We have one or two stone/precious gem sales around here in different big buildings that are quite like a flea market set up. Have not been to one. Want too but I know I'd come home with stuff (love the stuff) with great intentions on doing something with it and don't want it to go the way of my other way cool endeavors. They have them this winter and will keep an eye out for them. Would love to go to that show though! And I thought I saw someone else talking about this earlier - I'll take a look.

<edit> - saw a few entries in 2009-2010 in the events section about this as this being a huge swap meet.


----------



## Hillbilly Castro

I want to swing through this year on my motorized bicycle. Would be cool to have an STP camp around there.


----------



## wanderlovejosh

Will be there around Jan 10th for the rubber tramp rendezvous


----------



## Matt Derrick

@Bedheadred are you coming through the slabs any time before or after?


----------



## Bedheadred

Matt Derrick said:


> @Bedheadred are you coming through the slabs any time before or after?

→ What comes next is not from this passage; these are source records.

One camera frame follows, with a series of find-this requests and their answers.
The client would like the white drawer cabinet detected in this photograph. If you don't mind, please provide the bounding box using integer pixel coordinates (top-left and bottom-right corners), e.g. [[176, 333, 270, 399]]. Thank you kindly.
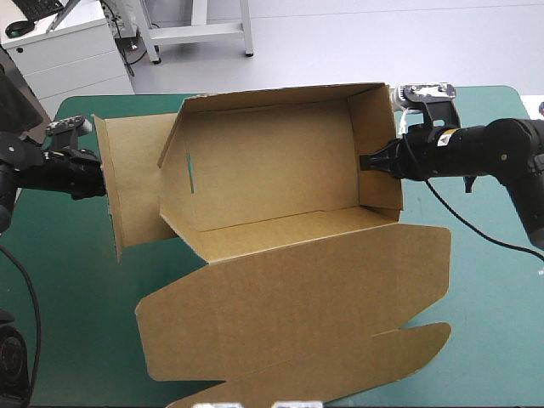
[[0, 15, 136, 116]]

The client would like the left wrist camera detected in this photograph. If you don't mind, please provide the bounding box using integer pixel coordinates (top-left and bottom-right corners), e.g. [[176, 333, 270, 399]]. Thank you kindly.
[[44, 114, 94, 150]]

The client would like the black keyboard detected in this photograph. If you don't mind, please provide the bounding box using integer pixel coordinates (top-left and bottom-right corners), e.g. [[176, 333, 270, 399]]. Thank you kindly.
[[17, 0, 65, 21]]

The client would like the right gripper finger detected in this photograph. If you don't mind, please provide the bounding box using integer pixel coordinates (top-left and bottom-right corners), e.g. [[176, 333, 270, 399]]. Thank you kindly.
[[359, 144, 394, 174]]

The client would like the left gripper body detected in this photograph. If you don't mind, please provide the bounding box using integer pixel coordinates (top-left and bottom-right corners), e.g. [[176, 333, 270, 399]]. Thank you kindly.
[[41, 146, 107, 201]]

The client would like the dark display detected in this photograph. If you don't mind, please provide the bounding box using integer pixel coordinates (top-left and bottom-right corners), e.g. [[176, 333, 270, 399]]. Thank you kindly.
[[0, 44, 51, 138]]

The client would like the white metal rack frame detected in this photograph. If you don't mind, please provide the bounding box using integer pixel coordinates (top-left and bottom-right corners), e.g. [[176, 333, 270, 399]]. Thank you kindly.
[[139, 0, 256, 65]]

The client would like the brown cardboard box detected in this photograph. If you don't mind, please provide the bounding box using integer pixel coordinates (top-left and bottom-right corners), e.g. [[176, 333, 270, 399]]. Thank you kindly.
[[91, 82, 453, 408]]

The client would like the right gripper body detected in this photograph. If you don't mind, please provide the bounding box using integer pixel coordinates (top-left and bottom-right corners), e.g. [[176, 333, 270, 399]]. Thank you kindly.
[[381, 123, 468, 183]]

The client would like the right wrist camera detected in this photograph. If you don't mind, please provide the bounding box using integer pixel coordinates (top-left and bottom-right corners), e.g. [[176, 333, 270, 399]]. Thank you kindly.
[[389, 82, 462, 129]]

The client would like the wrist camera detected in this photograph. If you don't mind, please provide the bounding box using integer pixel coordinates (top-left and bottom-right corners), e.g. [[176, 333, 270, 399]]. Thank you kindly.
[[389, 82, 462, 129], [44, 114, 94, 150]]

I'm about 200 miles from quartzsite now so I should be there in a few days.. not sure about where I'm headed after, it's hard to plan that far ahead


----------



## Bedheadred

wanderlovejosh said:


> Will be there around Jan 10th for the rubber tramp rendezvous


What's that?! I haven't heard anything about it!


----------



## Bedheadred

Hillbilly Castro said:


> I want to swing through this year on my motorized bicycle. Would be cool to have an STP camp around there.


That would be rad and I'm super on board with that idea!


----------



## wanderlovejosh

Bedheadred said:


> What's that?! I haven't heard anything about it!



It's January 10th-22nd.. Just a big gathering of rubber tramps.. I've never been, but it seems like it would be worth checking out.

http://www.cheaprvliving.com/gatherings/


----------



## Bedheadred

@Matt Derrick aaaand now I'm trying to convince my man that we should just go to the slabs first, I realized how close it was and I've never been there


----------



## Deleted member 17306

@Bedheadred just start driving while he's asleep and blame the Flux capacitor in the morning


----------



## LeoRenegade

We're going to the slabs lol. I might actually believe the flux capacitor story if she actually pulled off getting us to slab city without me waking up  

Sent from my XT1526 using the Squat the Planet mobile app!


----------



## LeoRenegade

Matt Derrick said:


> @Bedheadred are you coming through the slabs any time before or after?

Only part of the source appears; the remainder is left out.